■ Exercise objective ■
For this exercise, transcribe every line of the material exactly and skip the pictures.
### Given material
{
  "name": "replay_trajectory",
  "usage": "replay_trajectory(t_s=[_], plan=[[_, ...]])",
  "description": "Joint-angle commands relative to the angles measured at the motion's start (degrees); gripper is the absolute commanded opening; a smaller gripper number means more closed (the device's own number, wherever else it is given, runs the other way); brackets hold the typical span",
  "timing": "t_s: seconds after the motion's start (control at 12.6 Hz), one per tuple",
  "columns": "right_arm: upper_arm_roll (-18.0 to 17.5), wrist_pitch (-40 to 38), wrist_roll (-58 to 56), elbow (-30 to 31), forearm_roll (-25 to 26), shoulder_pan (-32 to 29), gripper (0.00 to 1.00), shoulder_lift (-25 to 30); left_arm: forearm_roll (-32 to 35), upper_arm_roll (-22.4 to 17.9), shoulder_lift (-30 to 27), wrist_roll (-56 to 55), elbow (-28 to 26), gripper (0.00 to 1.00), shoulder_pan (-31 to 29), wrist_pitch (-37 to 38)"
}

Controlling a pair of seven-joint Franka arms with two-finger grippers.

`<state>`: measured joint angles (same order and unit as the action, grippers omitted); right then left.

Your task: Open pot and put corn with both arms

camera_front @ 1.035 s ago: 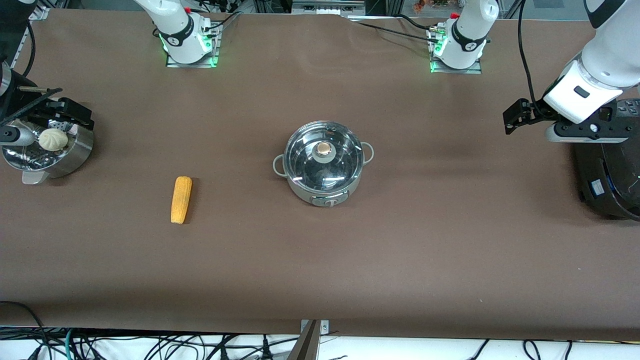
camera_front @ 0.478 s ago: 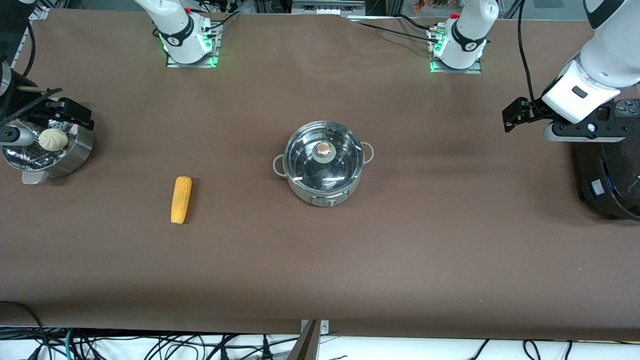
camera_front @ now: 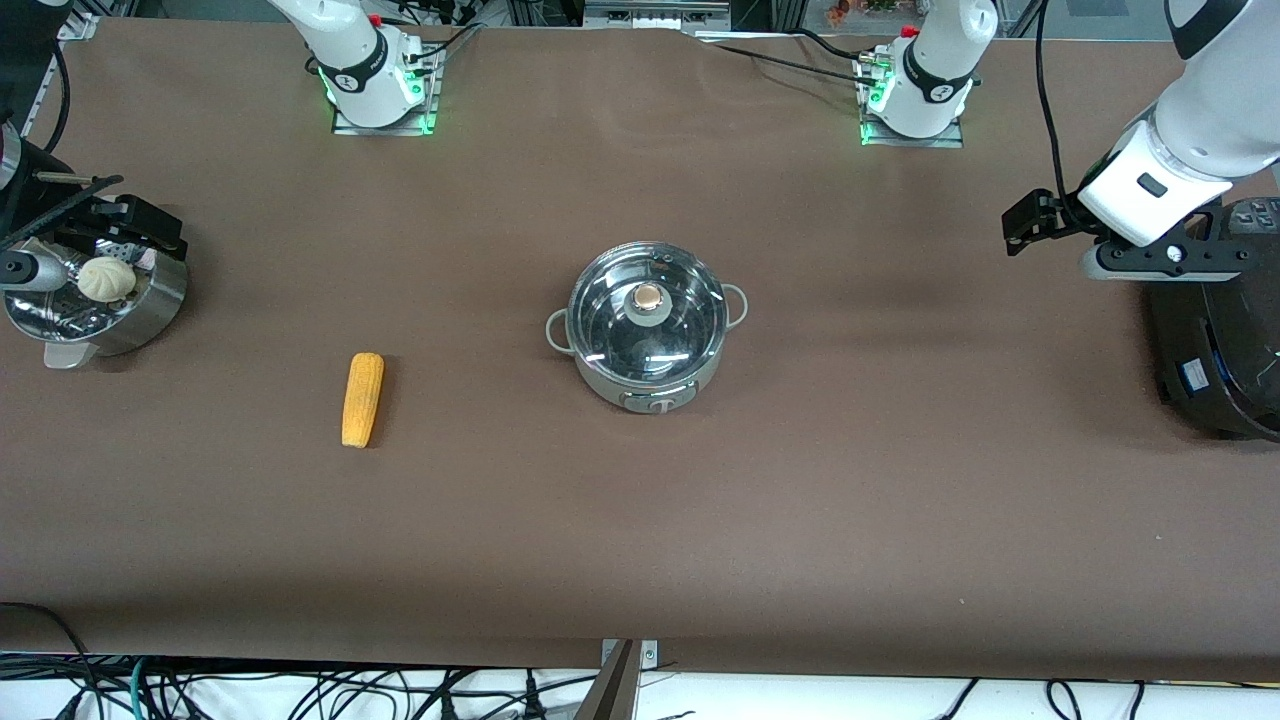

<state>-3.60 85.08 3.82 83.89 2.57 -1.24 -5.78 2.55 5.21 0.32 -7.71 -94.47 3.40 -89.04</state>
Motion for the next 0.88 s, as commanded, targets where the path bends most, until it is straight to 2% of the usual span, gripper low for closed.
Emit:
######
■ Output below ■
{
  "name": "replay_trajectory",
  "usage": "replay_trajectory(t_s=[_], plan=[[_, ...]])",
  "description": "Joint-angle commands relative to the angles measured at the motion's start (degrees); gripper is the absolute commanded opening; a smaller gripper number means more closed (the device's own number, wherever else it is given, runs the other way); brackets hold the typical span",
  "timing": "t_s: seconds after the motion's start (control at 12.6 Hz), one per tuple",
  "columns": "right_arm: upper_arm_roll (-18.0 to 17.5), wrist_pitch (-40 to 38), wrist_roll (-58 to 56), elbow (-30 to 31), forearm_roll (-25 to 26), shoulder_pan (-32 to 29), gripper (0.00 to 1.00), shoulder_lift (-25 to 30); left_arm: forearm_roll (-32 to 35), upper_arm_roll (-22.4 to 17.9), shoulder_lift (-30 to 27), wrist_roll (-56 to 55), elbow (-28 to 26), gripper (0.00 to 1.00), shoulder_pan (-31 to 29), wrist_pitch (-37 to 38)"
}

Controlling a pair of seven-joint Franka arms with two-finger grippers.

`<state>`: measured joint angles (same order and unit as the action, grippers omitted); right then left.

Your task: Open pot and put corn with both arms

camera_front @ 1.035 s ago: 
camera_front @ 0.478 s ago: 
camera_front @ now: 

<state>-3.60 85.08 3.82 83.89 2.57 -1.24 -5.78 2.55 5.21 0.32 -7.71 -94.47 3.40 -89.04</state>
Motion for the next 0.88 s, as commanded, targets where the path bends most, until it is straight to 2% of the usual span, gripper low for closed.
Emit:

No further work remains in this exercise.